How the Unemployment Fiasco in Europe Is Kept out of Official Unemployment Rates

The massive and once-again extended Pandemic-era furlough programs serve their purpose, but…

In Europe, people who are furloughed are paid under government programs via their employers. Many of these programs have been created during the Pandemic. In theory, these people still have jobs. In practice, they’re not working, or are working heavily reduced hours. But they do not count as “unemployed” and are not reflected in the “unemployment” numbers. So throughout the Pandemic, the official unemployment rates barely ticked up, compared to the last crisis, and remain low for the EU era, despite tens of millions of people who’d stopped working due to the lockdowns (chart via Eurostat):

Under these furlough programs, the government pays companies, who in turn pay employees between 60% and 84% of their monthly wage. In some cases, the workers work fewer hours for less pay; in others, they don’t work at all. The workers take a hit to their income but their jobs remain intact, at least for the duration of the program.

The UK adopted a sweeping furlough program at the beginning of its last lockdown. Businesses can claim 80% of a staff member’s regular monthly salary, up to a maximum of £2,500. The money must be passed on to the employee and can also be topped up by the employer.

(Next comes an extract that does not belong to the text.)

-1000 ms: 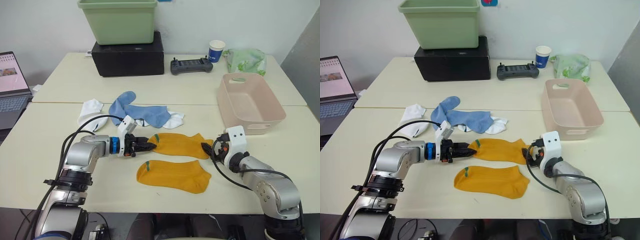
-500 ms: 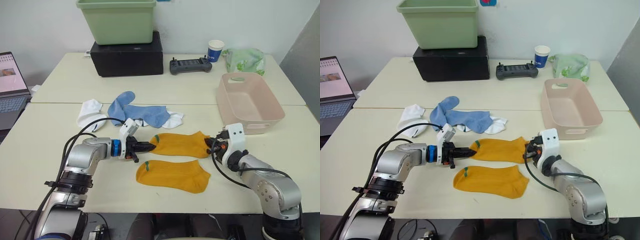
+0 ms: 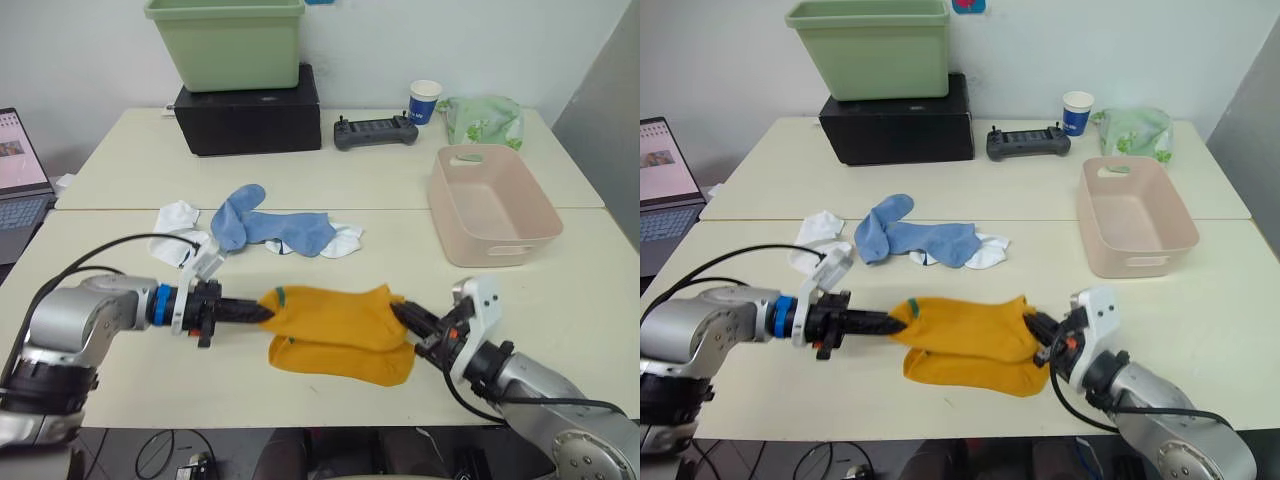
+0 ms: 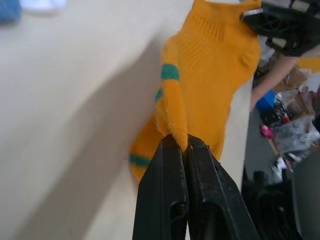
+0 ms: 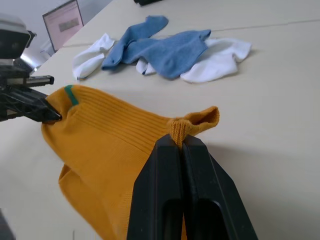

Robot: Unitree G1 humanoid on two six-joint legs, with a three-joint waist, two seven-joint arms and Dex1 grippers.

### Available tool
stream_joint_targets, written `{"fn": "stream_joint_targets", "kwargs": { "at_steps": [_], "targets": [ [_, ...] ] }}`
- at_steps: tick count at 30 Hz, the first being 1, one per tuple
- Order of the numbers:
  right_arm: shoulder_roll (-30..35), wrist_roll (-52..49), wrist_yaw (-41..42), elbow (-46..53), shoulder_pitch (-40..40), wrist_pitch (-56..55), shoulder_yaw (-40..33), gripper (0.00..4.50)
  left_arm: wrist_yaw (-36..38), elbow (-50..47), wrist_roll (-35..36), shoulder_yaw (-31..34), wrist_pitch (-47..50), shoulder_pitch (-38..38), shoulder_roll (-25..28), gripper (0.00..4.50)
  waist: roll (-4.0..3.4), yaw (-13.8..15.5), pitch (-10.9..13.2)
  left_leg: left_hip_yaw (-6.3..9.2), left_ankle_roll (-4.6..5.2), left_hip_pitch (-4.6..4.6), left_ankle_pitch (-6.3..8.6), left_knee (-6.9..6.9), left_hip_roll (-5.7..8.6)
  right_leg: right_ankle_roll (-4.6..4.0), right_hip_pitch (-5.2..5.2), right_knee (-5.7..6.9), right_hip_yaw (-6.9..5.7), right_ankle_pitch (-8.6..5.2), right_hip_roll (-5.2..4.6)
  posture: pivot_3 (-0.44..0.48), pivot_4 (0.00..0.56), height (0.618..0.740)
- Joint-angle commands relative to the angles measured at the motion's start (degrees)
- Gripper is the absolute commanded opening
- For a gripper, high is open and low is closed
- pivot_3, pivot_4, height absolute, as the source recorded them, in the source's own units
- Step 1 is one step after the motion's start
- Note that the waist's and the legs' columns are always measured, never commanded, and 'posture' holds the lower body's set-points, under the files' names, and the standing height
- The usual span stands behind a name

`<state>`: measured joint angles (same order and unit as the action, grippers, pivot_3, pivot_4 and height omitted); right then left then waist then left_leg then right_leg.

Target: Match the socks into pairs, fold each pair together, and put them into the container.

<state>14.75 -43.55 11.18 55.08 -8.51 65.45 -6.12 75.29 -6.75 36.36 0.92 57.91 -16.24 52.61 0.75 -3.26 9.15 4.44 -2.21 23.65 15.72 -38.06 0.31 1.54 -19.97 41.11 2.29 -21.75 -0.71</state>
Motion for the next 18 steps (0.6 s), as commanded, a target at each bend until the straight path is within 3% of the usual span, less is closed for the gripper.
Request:
{"fn": "stream_joint_targets", "kwargs": {
  "at_steps": [1, 8, 18],
  "targets": [
    [3.68, 1.57, 0.48, 4.82, -2.04, -2.76, 4.8, 0.05, -0.66, -1.75, -1.21, -0.56, -3.9, 2.76, 0.59, 0.0, 0.0, 0.07, 0.0, -0.01, 0.01, 0.0, 0.01, 0.0, 0.0, 0.0, 0.01, 0.0, 0.0, 0.0, -0.01, 0.0, 0.15, 0.725],
    [8.98, 9.56, 0.67, 0.71, -7.28, -10.82, 11.07, 0.05, -2.39, 0.06, -3.62, -3.3, -8.06, 5.09, -0.84, 0.0, 0.01, 0.21, 0.0, -0.02, 0.03, 0.01, 0.02, 0.0, 0.02, 0.0, 0.01, -0.03, 0.0, 0.0, -0.01, 0.0, 0.15, 0.725],
    [9.12, 7.8, 2.35, -0.27, -5.89, -13.9, 6.6, 0.05, -2.28, -4.29, -0.16, -2.88, -4.46, 5.85, 0.63, 0.0, 0.01, 0.28, 0.0, -0.02, 0.03, 0.0, 0.02, 0.01, 0.0, 0.0, 0.02, -0.03, 0.0, 0.0, 0.01, 0.0, 0.15, 0.725]
  ]
}}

But the unemployment rate has begun to rise as people come off furlough, and those whose jobs disappeared entered official unemployment. The unemployment rate ticked up to 4.8% in the three months to September, from 4.5% in Q2 and from 3.9% a year earlier, according to the Office for National Statistics (ONS). In London, the unemployment rate surged by 1.2 percentage points from the previous quarter, to 6%, the largest quarterly increase in unemployment since the ONS started tracking the data in 1992.